First up! Search dog, PD Chase, sniffs out drugs as part of our Safer Nights initiative . . .
Cocaine, cannabis and monkey dust were seized after we bought in a police sniffer dog to patrol the streets of Stoke-on-Trent.
PD Chase, a passive search dog trained to operate in the night-time economy, worked as part of a wider neighbourhood policing team during our latest Operation Safer Nights deployment.
The three-year-old cocker spaniel sits next to people when he detects drugs. It was this indication that led us to stop-and-search 12 people under Section 23 of the Misuse of Drugs Act in Hanley and Burslem. Four people were dealt with for drug offences.
People who tried to avoid the dog were stopped and spoken to by officers. We also visited a number of premises, taking swabs of surfaces to detect drugs; the type, quantity and strength.
Suspects were dealt with in various ways, including arrest, conditional police caution and community resolution.
Sergeant Chris Gifford, from Stoke North local policing team, said: “We and our partners are committed to making the streets safer and making sure there is a robust approach to the prevention of drug and alcohol-related violence and the protection of the public, venue staff and emergency workers.

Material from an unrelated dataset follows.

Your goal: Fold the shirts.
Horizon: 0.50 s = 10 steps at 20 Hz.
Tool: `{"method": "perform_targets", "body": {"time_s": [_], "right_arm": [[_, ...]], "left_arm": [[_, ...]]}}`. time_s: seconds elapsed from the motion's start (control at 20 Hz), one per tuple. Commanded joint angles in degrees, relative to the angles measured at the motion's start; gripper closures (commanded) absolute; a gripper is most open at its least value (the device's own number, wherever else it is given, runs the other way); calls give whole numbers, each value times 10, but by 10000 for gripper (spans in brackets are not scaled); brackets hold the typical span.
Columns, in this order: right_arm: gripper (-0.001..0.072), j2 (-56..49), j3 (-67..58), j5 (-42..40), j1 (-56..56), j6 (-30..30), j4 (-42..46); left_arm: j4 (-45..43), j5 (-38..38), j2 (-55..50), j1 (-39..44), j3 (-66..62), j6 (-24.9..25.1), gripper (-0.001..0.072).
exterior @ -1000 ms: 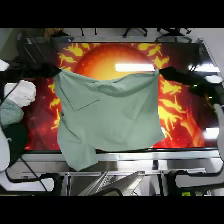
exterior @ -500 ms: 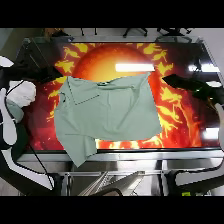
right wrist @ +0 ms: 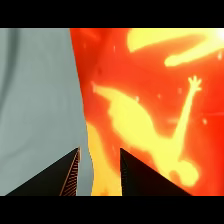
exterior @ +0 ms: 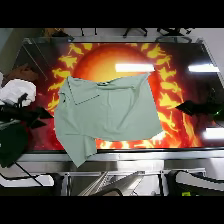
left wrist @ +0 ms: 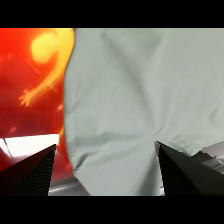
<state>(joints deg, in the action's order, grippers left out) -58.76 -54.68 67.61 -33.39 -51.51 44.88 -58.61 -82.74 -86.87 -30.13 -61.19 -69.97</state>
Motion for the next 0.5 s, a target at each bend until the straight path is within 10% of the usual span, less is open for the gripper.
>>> {"method": "perform_targets", "body": {"time_s": [0.0,0.2,0.3,0.45], "right_arm": [[407,14,32,26,-14,-9,18],[270,13,47,45,-14,-21,18],[271,13,66,53,-11,-21,19],[269,11,111,39,9,-18,18]], "left_arm": [[13,61,29,-19,127,34,4],[55,122,29,15,162,65,5],[63,114,29,27,153,67,194],[63,120,29,49,147,68,242]]}}
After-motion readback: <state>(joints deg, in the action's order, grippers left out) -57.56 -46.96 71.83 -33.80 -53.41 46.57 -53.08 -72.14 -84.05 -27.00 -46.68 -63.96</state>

“This is the first time we have used a passive drugs dog. Along with the positive results we had, it also sends out a clear message that people bringing drugs into the area will not be tolerated.
“Whilst Chase can detect drugs directly, it is often the case that people see the dog and begin to act in a suspicious way, giving us a reason to stop-and-search. Either way, he was a great asset and a valuable part of the team.

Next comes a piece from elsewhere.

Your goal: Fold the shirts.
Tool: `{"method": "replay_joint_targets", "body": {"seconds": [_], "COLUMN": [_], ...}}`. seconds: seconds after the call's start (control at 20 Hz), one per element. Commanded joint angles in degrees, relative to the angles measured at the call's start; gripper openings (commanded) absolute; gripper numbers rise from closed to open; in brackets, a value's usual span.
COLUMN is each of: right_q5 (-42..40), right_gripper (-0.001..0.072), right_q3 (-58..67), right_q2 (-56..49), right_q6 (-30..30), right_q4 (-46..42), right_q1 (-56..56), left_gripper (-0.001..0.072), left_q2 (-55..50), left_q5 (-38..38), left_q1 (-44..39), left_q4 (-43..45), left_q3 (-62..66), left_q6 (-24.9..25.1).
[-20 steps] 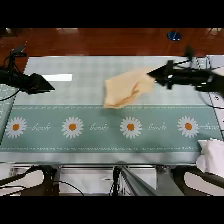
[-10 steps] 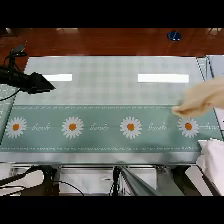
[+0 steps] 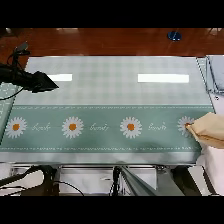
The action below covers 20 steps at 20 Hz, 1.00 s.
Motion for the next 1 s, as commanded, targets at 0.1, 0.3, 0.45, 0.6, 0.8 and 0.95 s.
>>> {"method": "replay_joint_targets", "body": {"seconds": [0.1,0.3,0.45,0.6,0.8,0.95], "right_q5": [7.3,7.4,7.4,7.6,6.3,1.1], "right_gripper": [0.0020,0.0020,0.0020,0.0020,0.0021,0.0025], "right_q3": [0.0,-0.6,-5.4,-16.2,-32.2,-37.1], "right_q2": [0.3,0.6,2.6,3.6,3.6,3.6], "right_q6": [-0.6,-0.3,-0.4,-1.1,-2.1,-3.2], "right_q4": [-20.9,-32.4,-39.1,-43.2,-53.4,-60.1], "right_q1": [-1.2,-1.2,-1.2,-1.2,-1.2,-1.3], "left_gripper": [0.0469,0.0469,0.0469,0.0469,0.0468,0.0468], "left_q2": [0.0,0.0,-0.1,-0.2,-0.2,-0.1], "left_q5": [6.5,12.0,16.0,19.5,21.0,20.9], "left_q1": [0.0,0.0,0.0,0.0,0.2,1.5], "left_q4": [0.0,0.0,0.0,0.8,3.8,4.1], "left_q3": [0.0,0.0,0.0,0.0,0.0,0.0], "left_q6": [3.4,3.8,3.8,4.0,4.0,3.9]}}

“Officers involved in the operation, including Special Constables, were on the whole welcomed by our night-time economy staff and the public. Chase was understandably a bigger hit than us though!”
The patrol also visited St John Ambulance volunteers at a designated Safe Space on Gitana Street, Hanley, where anyone can receive support or medical treatment for incidents such as drink spiking and alcohol or drug-related violence.

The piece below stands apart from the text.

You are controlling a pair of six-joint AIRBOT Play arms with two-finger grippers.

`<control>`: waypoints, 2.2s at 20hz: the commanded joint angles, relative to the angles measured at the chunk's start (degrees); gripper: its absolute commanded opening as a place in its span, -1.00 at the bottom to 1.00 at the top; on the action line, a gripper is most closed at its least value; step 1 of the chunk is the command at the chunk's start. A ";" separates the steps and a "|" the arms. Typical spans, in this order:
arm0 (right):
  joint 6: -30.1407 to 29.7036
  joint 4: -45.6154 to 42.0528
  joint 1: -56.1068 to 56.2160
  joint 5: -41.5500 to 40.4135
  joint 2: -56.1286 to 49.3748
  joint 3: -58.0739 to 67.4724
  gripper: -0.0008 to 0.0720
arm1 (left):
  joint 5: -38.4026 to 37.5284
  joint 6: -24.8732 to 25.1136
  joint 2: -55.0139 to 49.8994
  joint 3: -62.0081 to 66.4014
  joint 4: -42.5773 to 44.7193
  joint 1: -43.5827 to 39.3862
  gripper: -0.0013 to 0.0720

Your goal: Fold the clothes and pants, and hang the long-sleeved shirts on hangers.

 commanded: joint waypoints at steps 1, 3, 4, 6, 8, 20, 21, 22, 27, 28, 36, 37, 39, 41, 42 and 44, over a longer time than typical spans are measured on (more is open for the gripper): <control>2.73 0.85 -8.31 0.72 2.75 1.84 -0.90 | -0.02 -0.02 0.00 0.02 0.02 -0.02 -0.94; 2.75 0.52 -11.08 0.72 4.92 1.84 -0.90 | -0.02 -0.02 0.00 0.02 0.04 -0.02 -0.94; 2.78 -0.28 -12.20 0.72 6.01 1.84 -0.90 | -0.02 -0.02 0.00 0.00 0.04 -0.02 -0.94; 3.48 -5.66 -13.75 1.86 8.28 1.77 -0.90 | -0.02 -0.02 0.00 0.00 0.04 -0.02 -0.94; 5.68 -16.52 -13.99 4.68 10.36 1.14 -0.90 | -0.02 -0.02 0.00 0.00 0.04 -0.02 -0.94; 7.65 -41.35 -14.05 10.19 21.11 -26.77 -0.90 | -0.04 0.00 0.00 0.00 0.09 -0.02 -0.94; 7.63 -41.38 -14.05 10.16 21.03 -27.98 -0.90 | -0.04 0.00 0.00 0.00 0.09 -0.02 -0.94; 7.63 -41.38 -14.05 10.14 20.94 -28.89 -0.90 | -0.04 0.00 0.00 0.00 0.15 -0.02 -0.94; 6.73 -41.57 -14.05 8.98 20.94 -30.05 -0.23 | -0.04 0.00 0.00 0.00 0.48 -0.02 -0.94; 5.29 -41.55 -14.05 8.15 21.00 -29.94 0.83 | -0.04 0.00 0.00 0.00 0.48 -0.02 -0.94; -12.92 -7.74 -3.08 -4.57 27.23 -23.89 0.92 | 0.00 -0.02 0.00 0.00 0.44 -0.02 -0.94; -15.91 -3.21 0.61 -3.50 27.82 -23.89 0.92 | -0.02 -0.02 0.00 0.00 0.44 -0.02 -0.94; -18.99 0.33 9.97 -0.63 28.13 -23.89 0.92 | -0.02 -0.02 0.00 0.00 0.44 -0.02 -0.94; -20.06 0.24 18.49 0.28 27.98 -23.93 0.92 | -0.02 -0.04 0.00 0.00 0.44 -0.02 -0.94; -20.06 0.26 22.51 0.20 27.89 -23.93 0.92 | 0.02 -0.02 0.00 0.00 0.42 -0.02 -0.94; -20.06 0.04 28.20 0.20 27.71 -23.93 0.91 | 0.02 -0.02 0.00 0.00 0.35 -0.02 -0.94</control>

Operation Safer Nights was launched in 2021.
The initiative sees our officers working with partner agencies, including St John Ambulance, the Saltbox charity and Stoke-on-Trent City Council’s CCTV and Marshall teams, to tackle violence and protect the public, whilst alleviating pressure on our emergency services.
Jonathan Hore, St John Ambulance treatment centre manager, said: “This facility helps us to reduce pressures on NHS services and the police by providing a safe space to assess and treat injuries, lessening the need for trips to busy A&E departments.
“Our main aim is to get people home safely. We'd encourage anyone on a night out, or indeed anyone who feels they need help, medical or otherwise, to visit us.”
Staffordshire Commissioner for Police, Fire & Rescue and Crime, Ben Adams, is chair of the Violence Reduction Alliance.
He said: “This operation will not only increase people’s safety when enjoying nights out but also ensure they feel safer too, which is a key priority for me as commissioner.
“My office has successfully bid for over £6 million from government funding streams as part of Staffordshire’s preventative approach to reducing anti-social behaviour (ASB) and violence more broadly.
“Over £4 million from the Safer Streets and Safety of Women at Night funds has been invested in a range of partnership interventions, such as additional lighting and CCTV, the dedicated Safe Spaces and awareness campaigns designed to help reduce ASB and improve the safety of women and girls.”